Since joining up with Sounds Familyre in 2005, Ben + Vesper have been busy recording, performing and collaborating with the likes of Sufjan Stevens, Daniel Smith (Danielson), Kurt Weisman (Feathers) and Chris Weisman (Happy Birthday). As a band, Ben + Vesper is a musical spectrum. They are the full-on five-piece rock outfit, or the intricate and dynamic duo, or the high school theater pit band. Ben + Vesper’s versatility on stage and in the studio comes from their love of working with musicians from different genres and backgrounds, while Ben + Vesper’s vocals remain always at the helm.

Ben + Vesper’s first full length entitled All This Could Kill You (Sounds Familyre, 2007) earned hefty praise from Pitchfork with a 7.5 rating, in addition to being featured in Magnet Magazine’s “Magnified” section. All This Could Kill You also attracted many positive reviews from print and web-based publications, including Paste, Dusted, Anthem, Harp, Venuszine, American Songwriter, Under The Radar and Relevant. To support this release, Ben + Vesper toured the east coast.

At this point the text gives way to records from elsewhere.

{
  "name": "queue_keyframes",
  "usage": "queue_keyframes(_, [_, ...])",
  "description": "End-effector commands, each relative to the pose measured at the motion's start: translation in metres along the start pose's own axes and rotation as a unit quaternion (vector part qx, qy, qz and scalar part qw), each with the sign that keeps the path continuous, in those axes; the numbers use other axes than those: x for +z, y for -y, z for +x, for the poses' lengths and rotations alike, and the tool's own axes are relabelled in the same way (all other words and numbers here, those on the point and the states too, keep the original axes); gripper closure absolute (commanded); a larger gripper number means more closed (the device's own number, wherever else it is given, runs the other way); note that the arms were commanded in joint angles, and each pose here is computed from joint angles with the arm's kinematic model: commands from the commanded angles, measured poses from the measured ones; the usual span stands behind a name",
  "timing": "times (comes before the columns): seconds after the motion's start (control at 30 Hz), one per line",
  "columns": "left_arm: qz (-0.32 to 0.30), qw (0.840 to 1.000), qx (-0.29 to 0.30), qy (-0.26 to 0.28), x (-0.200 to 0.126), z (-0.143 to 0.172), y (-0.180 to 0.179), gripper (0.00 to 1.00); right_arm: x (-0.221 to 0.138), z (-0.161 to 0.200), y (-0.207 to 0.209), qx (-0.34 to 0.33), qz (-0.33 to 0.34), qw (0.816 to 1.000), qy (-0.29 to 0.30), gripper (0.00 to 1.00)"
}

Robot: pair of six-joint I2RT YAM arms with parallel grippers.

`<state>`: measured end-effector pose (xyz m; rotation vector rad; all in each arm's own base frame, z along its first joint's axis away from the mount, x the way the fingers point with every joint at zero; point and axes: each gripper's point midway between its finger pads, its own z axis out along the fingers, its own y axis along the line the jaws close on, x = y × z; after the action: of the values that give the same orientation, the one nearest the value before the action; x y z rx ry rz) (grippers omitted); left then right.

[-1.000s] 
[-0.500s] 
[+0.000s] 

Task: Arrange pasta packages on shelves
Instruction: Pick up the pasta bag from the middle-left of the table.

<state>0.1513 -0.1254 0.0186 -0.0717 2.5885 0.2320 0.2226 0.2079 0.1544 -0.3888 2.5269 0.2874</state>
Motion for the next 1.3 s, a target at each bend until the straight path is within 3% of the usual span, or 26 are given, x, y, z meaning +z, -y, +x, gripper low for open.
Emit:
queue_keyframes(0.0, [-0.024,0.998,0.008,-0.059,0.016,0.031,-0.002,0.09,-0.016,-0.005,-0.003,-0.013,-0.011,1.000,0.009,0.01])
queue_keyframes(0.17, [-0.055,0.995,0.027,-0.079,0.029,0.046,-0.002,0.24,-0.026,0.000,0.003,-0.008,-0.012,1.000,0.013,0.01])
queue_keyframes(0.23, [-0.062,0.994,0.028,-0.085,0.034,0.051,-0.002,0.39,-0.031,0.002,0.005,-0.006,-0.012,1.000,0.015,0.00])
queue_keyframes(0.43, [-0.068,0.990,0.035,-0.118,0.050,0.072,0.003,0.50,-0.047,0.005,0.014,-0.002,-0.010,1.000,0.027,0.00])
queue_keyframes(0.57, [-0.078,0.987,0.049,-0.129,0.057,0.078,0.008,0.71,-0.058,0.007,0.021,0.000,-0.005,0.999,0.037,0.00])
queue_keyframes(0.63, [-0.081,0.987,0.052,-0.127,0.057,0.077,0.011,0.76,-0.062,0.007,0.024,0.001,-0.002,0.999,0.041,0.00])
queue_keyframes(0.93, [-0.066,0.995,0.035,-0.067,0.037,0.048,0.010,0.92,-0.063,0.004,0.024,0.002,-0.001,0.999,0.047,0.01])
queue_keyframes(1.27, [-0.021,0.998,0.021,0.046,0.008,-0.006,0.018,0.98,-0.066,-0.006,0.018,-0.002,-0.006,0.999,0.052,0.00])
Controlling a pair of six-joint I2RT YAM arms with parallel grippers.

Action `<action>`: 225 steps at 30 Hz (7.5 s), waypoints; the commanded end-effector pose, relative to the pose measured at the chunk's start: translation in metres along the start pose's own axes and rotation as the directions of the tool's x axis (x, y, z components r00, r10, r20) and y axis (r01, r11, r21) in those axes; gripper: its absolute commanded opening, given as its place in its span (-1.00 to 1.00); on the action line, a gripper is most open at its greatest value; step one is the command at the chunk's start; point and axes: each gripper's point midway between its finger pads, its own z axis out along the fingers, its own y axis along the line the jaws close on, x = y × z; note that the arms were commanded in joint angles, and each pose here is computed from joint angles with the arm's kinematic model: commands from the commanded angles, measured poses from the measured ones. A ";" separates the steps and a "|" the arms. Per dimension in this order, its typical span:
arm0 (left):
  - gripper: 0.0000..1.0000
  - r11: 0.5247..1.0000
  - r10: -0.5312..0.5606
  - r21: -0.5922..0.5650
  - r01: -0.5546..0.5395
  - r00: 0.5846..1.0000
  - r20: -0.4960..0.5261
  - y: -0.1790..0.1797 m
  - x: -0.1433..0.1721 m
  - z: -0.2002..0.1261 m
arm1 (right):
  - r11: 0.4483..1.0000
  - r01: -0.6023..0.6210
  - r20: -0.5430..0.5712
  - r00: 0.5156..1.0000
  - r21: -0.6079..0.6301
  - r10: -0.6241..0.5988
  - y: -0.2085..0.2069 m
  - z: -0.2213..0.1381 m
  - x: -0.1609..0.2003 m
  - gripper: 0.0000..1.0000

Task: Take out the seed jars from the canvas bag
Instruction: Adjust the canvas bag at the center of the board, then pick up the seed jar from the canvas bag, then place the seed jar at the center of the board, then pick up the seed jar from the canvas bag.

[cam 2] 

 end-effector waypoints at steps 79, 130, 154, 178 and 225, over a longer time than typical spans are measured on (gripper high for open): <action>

The 2010 release, LuvInIdleness (Sounds Familyre, 2010), is a five-song pop anthem produced, arranged and recorded by Sufjan Stevens. In tandem with the release of LuvinIdleness, Ben + Vesper produced their first music video which was premiered on Stereogum. Drowned in Sound described the title track in their “Singles of the Week”, describing it as “a terror to type it is heaven to listen to…” Paste Magazine highlighted LuvinIdleness in their recent “Best of What’s Next” interview with Ben + Vesper.

2010 also found Ben + Vesper on tour with Danielson, being featured on Weathervane’s Shaking Through series, playing at SXSW, at the Egersund Visefestival music festival in Norway, and at POP! Montreal to enthusiastic fans.

Ben + Vesper’s second full length album (their fourth release on Sounds Familyre), HONORS, was just released in January 2011. Their single, My Father’s Eyes, premiered on Stereogum in October. HONORS was produced by Daniel Smith and Brian McTear and includes contributions from Sufjan Stevens and Holler, Wild Rose! members John Mosloskie and Steve Oyola, as well as Josh Stamper of Danielson. These three musicians provide the virtuoso rhythm section who are currently performing with Ben + Vesper as part of their live shows.